Yesterday’s meeting in Boston was very, very productive. The audience included trade groups, insurers, TPAs, large employers, physicians, researchers, regulators, analysts, PBMs, and media, all focused on the single issue of physician dispensing.
Among the sessions was a report on a just-completed study of the impact of dispensing on claim outcomes – very compelling and highly revealing.
Here were some of the other highlights:
AIA CEO Leigh Ann Pusey led off with the keynote; the fact that Ms Pusey took the time to prepare for and attend the Summit is revealing indeed; her members write over a hundred billion dollars of insurance premiums and are dealing with critical, industry-altering issues including Dodd-Frank, TRIA, and the sequester. She was very knowledgeable and detailed the work AIA is doing both internally and with other groups and associations. Suffice it to say that this is a very high priority for AIA and their members.

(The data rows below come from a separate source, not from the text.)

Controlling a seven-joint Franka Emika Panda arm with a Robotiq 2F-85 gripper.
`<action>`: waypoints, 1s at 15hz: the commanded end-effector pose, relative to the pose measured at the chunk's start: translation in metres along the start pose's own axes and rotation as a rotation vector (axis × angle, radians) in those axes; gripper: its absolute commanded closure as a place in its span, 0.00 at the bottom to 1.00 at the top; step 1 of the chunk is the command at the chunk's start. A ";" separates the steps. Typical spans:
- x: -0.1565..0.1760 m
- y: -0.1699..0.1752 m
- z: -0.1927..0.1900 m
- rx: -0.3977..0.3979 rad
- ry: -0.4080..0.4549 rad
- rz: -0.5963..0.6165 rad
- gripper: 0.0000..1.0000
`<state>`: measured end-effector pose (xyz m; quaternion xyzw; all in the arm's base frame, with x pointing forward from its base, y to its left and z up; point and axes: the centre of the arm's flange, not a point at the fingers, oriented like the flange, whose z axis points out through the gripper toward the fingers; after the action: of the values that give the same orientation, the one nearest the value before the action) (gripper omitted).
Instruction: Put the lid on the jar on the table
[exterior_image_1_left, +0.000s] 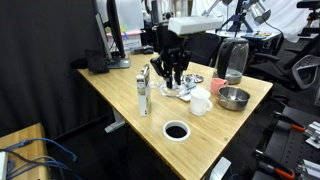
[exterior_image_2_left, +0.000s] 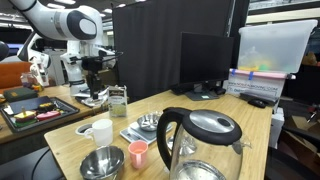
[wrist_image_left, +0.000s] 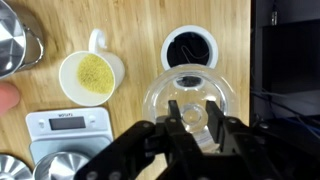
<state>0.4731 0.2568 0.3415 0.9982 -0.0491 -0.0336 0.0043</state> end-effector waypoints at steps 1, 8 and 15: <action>0.025 0.024 -0.029 0.009 0.059 0.118 0.92; 0.064 0.075 -0.053 0.008 0.124 0.295 0.69; 0.065 0.069 -0.052 0.010 0.121 0.296 0.92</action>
<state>0.5303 0.1809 0.3891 0.9813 -0.1904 0.0275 0.0088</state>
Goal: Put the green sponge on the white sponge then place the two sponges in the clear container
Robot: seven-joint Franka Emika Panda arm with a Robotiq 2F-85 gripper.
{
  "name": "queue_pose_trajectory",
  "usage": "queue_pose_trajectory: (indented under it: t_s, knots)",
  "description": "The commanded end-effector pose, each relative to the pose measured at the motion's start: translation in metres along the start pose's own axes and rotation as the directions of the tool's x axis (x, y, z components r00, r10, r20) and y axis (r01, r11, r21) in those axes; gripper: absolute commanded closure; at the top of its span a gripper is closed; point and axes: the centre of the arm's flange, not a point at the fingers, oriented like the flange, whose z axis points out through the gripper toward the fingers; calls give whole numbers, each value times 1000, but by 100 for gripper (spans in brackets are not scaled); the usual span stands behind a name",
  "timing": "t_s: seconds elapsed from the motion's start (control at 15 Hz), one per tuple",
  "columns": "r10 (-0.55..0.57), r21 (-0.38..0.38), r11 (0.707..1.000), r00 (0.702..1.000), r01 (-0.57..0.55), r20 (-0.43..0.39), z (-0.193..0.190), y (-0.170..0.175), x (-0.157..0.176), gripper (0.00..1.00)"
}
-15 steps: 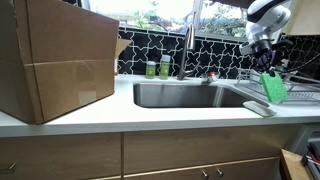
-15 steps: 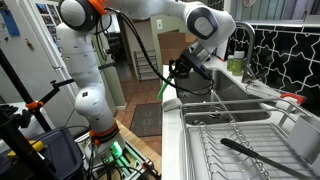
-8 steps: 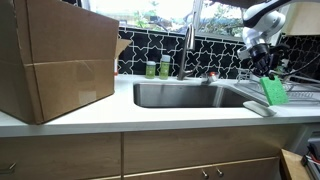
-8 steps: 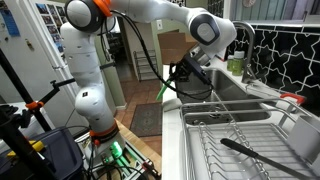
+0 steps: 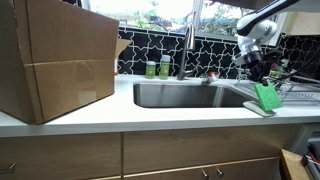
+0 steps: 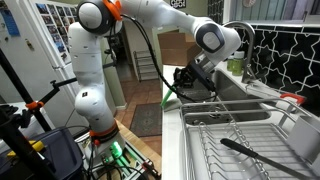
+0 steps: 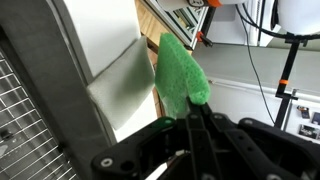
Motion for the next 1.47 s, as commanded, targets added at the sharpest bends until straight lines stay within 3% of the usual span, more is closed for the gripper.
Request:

Dan Reynolds, managing editor of Risk and Insurance moderated an excellent panel on the issue of patient safety. Pharmacists, a physician, and the nation’s leading authority on prescription drug monitoring programs provided insights into the risks inherent in physician dispensing. Notably, John Eadie of Brandeis’ PDMP Center for Excellence revealed that most states require/request dispensing physicians access the PDMP prior to dispensing scheduled drugs. He provided a guide for finding out how different states address the issue; I’ll provide a link in a later post.
Sedgwick’s Kimberly George noted that, where appropriate, the giant TPA uses physician dispensing as a data point in assessing and rating physicians. This can affect the volume of patients directed to specific practitioners.
For me, the major takeaway was CWCI’s analysis of the impact of physician dispensing on claim costs and outcomes. Alex Swedlow’s concise presentation noted that after reform eliminated the upcharge for repackaged drugs;
- each physician-dispensed repackaged drug prescription added $545 to the average medical benefit costs.
- paid medical benefits on claims with physician-dispensed repackaged drugs averaged $7,297, or 37.3 percent more than the $5,316 average for claims without these types of prescriptions.
- indemnity payments on claims with physician-dispensed repackaged drugs averaged $5,039, or 28.2 percent more than the $3,930 average for claims without physician-dispensed repackaged drugs.
- claims with physician-dispensed repacked drugs averaged 50.3 paid TD days – 8.9 percent more than the average of 46.2 days for claims without repackaged drugs.
The research, conducted by Swedlow, John Ireland, and Laura Gardner, destroys physician dispensers’ claim that better outcomes and lower costs result from physician dispensing.
Undoubtedly, dispensing advocates will now roll out their PR flacks and physician shills in an attempt to refute CWCI’s study results, methodology, impact, and applicability to other states.
Good luck with that.
Swedlow, Ireland, and Gardner are three of the most respected researchers in this industry. Their expertise, insight, intellectual rigor, and objectivity are beyond question.
With the release of CWCI’s excellent work, we can now refute every claimed benefit offered up by physician dispensers – leaving no doubt as to the only real benefit of the practice:
taking hundreds of million of dollars from taxpayers and employers to do nothing other than line the pockets of dispensing docs, dispensing companies, their investors, and their partners.
What does this mean for you?
Send it to regulators, employers, policyholders, legislators, lobbyists, attorneys – anyone and everyone. Get the word out.